Orang-orang menatapnya, sebagian dengan geli dan sebagian lainnya dengan sedikit rasa khawatir.
Kereta melaju menuju Bogor lewat Manggarai dan dia menarik napas, berkata pada dirinya sendiri untuk berhenti tertawa dan menenangkan diri.
Apa yang sebenarnya dia tertawakan?
Entah mengapa dia teringat Baim, lalu dia meraung lagi, membungkuk seperti sedang memuntahkan kegembiraan di gerbong kereta. Perutnya kejang dan dia hampir tidak bisa bernapas.
Semua orang menatapnya, dengan mulut ternganga.
Saat pintu kereta terbuka, dia berlari keluar, berlari naik dan turun tangga menuju pintu keluar. Rasa sakit menyebar ke seluruh tubuhnya, tidak dapat bernapas, cahaya putih menyilaukan penglihatannya.
Di luar stasiun, dia terhuyung-huyung memasuki jalan sempit yang diapit toko parfum dan makanan, sepi di bawah sinar matahari sore.
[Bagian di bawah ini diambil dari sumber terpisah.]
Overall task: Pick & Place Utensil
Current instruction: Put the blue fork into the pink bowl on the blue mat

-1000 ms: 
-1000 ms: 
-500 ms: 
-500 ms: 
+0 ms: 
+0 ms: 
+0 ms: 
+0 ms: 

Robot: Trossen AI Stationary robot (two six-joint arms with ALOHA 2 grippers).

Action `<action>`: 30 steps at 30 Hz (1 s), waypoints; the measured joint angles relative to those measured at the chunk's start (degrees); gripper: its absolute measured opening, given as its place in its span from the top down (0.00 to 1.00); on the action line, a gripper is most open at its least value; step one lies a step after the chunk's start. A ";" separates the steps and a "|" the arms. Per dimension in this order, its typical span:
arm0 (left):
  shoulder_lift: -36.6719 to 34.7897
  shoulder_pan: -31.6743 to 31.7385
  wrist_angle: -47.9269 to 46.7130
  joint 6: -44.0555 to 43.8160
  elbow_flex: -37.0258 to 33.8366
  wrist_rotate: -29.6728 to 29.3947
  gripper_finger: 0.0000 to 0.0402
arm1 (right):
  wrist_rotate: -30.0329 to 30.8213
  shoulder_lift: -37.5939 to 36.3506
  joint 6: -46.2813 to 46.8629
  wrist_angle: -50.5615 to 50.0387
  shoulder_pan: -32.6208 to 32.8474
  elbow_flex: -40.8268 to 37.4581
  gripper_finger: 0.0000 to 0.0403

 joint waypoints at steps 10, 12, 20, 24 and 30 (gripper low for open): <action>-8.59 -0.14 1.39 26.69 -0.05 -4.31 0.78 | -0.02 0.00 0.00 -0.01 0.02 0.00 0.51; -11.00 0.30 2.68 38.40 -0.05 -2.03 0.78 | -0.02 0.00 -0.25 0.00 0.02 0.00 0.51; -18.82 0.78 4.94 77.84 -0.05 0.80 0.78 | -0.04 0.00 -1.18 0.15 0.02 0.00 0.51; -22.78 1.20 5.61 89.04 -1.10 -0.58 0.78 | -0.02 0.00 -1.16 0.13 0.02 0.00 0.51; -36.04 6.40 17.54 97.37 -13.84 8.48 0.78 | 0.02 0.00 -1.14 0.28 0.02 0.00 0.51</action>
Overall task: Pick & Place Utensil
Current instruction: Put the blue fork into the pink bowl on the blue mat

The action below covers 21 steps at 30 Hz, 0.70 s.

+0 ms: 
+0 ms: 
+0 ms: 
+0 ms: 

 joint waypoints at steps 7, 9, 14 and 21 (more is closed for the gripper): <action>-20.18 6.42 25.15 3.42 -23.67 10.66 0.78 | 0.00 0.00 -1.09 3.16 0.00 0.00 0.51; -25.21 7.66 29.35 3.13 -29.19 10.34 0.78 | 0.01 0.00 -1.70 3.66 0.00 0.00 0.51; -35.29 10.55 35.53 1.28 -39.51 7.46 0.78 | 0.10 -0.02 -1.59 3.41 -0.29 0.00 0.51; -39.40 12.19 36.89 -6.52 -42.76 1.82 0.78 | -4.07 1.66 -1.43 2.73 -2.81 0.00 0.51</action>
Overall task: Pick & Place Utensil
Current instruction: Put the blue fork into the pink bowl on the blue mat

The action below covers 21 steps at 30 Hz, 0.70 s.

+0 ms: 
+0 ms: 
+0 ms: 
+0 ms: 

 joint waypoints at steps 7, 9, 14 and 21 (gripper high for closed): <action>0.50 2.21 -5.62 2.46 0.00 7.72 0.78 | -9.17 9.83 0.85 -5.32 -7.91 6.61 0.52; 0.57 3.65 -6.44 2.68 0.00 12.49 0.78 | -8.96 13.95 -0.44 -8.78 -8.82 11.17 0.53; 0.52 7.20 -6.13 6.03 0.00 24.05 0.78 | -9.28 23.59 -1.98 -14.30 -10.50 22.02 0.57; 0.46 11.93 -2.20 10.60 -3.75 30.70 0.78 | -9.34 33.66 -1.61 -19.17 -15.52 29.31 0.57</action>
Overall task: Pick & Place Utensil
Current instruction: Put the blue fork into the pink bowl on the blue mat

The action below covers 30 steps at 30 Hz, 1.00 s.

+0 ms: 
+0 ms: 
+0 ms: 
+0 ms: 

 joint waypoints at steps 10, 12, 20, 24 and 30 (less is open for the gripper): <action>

Dia merosot ke dinding dan meluncur ke trotoar. Di kaca jendela sebuah toko, Irina melihat bayangannya. Maskara menetes di wajahnya bersama air mata sehingga dia tampak seperti badut. Kecuali bahwa dia tidak memakai riasan apa pun pagi itu.
Dia merasa seperti terbakar, dan dia tetap tertawa. Sesuatu tampak pecah di dalam dirinya, tetapi lolongan kegembiraan terus berlanjut.
Dia akan mati.
Dan kemudian itu berhenti.
Secara bertahap rasa sakitnya memudar, menyisakan kesemutan dan mati rasa.